_What you need to do_
A single number is required: how many lines in the entries hold the word "good".

_Extracted entries_
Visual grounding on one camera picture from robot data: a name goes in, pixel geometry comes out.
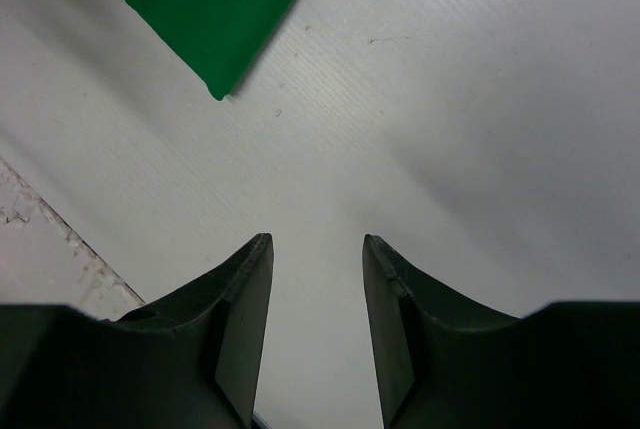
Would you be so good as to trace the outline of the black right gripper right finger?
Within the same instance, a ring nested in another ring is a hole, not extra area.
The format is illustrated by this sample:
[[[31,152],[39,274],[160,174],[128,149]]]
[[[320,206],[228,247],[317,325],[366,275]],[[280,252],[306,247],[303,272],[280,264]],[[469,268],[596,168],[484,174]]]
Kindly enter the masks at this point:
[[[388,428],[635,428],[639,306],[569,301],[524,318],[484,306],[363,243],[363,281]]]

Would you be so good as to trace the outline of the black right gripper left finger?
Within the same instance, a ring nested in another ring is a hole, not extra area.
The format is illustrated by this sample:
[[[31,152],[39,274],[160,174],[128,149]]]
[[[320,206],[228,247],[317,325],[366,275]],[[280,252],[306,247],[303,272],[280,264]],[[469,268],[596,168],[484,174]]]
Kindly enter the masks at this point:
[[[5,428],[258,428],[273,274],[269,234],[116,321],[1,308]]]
---
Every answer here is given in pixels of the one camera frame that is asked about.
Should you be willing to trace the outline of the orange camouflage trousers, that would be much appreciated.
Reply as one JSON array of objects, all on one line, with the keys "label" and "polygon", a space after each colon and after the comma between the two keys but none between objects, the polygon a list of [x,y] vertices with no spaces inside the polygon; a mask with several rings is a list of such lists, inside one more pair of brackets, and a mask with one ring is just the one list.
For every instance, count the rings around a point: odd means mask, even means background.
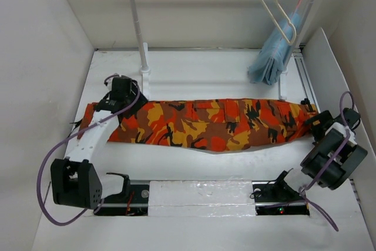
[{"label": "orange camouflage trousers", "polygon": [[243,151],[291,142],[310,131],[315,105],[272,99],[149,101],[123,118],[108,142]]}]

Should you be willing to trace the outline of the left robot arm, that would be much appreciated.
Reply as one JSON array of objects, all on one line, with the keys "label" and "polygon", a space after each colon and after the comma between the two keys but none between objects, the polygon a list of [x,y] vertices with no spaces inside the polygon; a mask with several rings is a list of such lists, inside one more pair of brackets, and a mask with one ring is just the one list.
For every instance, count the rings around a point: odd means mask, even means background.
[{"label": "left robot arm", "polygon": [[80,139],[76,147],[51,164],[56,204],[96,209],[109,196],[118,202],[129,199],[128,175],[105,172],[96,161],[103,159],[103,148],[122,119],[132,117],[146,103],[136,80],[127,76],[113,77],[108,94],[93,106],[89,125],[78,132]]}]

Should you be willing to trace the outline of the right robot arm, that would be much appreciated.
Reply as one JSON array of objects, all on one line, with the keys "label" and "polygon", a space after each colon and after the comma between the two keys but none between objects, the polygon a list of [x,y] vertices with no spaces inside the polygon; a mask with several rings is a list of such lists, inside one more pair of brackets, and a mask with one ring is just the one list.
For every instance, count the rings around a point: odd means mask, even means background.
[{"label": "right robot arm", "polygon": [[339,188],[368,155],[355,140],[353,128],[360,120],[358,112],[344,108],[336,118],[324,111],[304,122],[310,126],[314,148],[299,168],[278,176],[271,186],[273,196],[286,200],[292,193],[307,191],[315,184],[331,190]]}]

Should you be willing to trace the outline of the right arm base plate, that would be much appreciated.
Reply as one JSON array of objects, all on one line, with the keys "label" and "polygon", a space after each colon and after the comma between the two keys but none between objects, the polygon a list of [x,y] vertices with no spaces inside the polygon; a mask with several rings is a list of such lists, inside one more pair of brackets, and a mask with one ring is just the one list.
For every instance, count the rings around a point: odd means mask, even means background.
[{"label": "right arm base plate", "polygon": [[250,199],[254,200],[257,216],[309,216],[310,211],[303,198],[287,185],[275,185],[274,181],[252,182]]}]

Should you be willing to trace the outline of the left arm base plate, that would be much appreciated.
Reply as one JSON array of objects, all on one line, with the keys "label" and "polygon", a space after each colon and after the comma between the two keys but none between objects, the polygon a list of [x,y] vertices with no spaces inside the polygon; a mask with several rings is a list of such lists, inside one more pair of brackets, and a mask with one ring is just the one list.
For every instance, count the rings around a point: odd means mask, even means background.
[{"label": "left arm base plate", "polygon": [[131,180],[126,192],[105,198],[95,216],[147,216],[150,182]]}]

_Problem solution_
2